Task statement: What lines in the data hold the string "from"? Show them.

*** Opening of Data shown ***

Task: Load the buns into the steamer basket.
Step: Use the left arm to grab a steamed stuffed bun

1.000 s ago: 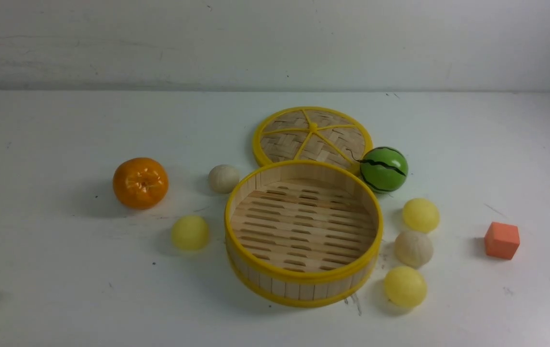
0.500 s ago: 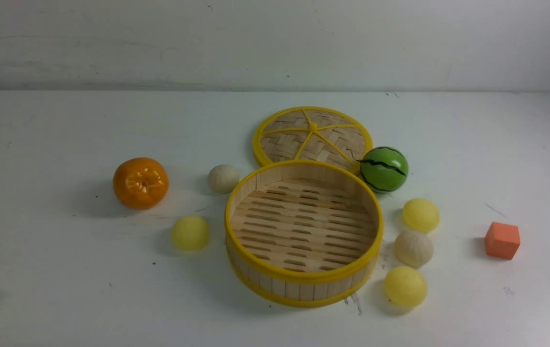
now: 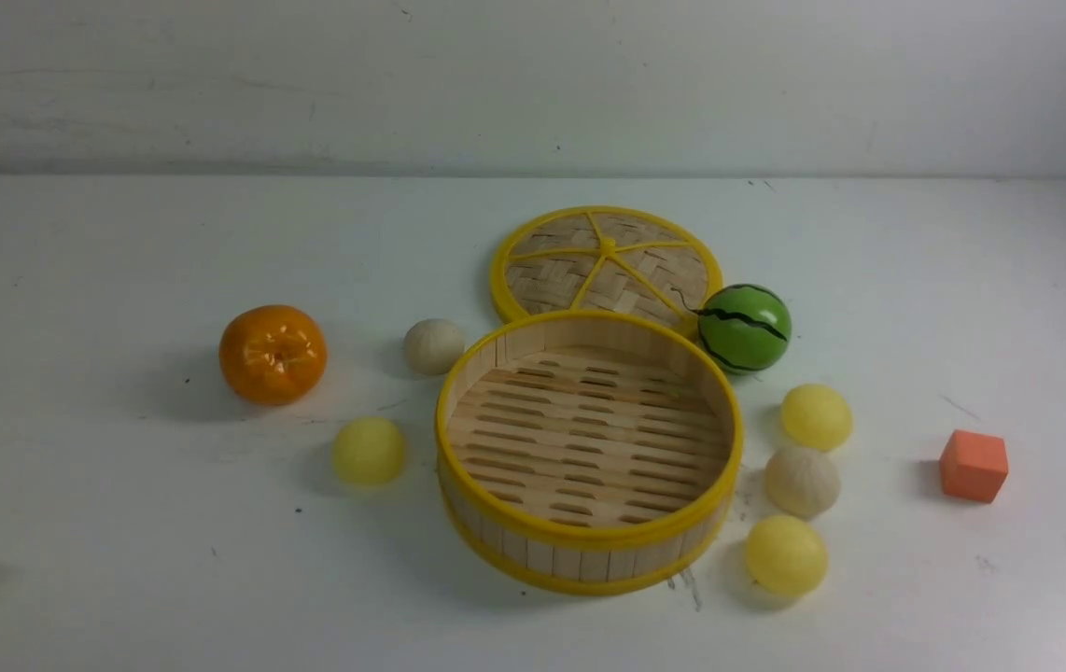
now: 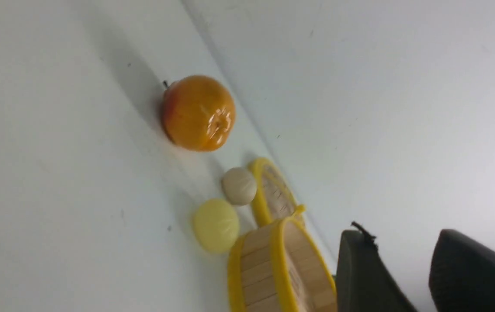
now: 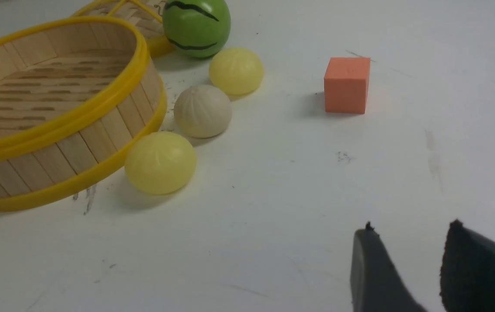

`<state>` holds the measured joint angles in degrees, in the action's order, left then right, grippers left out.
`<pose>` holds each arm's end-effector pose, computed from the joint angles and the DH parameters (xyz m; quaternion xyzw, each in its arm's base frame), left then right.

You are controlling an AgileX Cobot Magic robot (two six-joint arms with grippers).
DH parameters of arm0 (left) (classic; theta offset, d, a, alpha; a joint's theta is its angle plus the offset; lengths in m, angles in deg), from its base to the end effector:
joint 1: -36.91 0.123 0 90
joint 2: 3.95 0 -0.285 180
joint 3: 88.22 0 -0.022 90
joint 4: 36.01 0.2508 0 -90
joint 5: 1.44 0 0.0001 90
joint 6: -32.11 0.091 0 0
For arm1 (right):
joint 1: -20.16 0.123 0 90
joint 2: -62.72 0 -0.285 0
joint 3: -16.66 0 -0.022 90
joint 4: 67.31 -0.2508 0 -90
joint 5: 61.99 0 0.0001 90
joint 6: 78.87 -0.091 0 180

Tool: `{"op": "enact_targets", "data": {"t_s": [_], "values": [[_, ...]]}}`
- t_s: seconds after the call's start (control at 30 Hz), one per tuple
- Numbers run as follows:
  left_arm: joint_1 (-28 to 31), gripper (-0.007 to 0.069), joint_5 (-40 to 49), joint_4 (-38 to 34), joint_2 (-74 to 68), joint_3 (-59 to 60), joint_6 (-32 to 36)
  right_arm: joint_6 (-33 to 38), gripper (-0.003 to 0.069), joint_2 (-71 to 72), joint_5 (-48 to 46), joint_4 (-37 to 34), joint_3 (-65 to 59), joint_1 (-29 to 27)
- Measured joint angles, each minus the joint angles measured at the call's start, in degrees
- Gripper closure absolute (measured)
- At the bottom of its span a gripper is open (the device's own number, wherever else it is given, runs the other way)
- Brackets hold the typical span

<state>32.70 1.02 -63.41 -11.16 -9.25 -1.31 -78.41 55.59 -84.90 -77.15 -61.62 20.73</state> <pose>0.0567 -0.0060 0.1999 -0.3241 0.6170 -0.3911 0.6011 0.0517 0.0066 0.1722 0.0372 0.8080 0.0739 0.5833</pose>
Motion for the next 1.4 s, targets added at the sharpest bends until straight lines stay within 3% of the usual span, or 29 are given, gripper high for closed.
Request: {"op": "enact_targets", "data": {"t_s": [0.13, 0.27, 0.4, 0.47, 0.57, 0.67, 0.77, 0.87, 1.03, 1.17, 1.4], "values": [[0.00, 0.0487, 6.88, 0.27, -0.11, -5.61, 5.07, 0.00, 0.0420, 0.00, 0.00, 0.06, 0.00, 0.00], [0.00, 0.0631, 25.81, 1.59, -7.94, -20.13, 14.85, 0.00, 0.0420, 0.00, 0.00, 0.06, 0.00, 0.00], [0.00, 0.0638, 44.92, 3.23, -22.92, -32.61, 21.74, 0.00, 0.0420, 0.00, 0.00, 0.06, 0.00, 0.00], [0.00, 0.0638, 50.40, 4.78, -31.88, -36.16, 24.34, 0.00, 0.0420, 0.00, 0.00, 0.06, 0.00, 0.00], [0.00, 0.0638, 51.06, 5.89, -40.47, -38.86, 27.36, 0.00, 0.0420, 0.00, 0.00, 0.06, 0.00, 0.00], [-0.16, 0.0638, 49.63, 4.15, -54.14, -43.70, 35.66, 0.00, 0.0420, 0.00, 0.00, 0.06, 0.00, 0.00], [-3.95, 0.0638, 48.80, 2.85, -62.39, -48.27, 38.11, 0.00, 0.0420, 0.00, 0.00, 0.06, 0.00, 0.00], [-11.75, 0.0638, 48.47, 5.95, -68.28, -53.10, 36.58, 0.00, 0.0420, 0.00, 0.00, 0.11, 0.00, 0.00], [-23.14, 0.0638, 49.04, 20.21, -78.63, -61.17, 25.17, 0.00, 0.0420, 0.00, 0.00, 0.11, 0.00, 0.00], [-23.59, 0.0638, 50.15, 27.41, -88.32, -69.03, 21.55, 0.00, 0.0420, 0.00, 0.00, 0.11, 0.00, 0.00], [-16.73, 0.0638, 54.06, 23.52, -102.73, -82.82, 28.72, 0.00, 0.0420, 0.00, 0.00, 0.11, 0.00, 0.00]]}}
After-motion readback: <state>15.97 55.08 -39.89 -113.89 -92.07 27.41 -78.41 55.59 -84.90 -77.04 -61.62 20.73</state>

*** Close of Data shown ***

Output of the task:
`<pose>` holds each arm's end-effector pose, computed from the joint angles and the DH parameters (xyz m; quaternion xyzw, each in its arm's base frame), left then right.
DH parameters of arm0 (left) (classic; theta offset, d, a, alpha; a joint's theta is its angle plus the offset; lengths in m, angles in deg), from its base to the end effector:

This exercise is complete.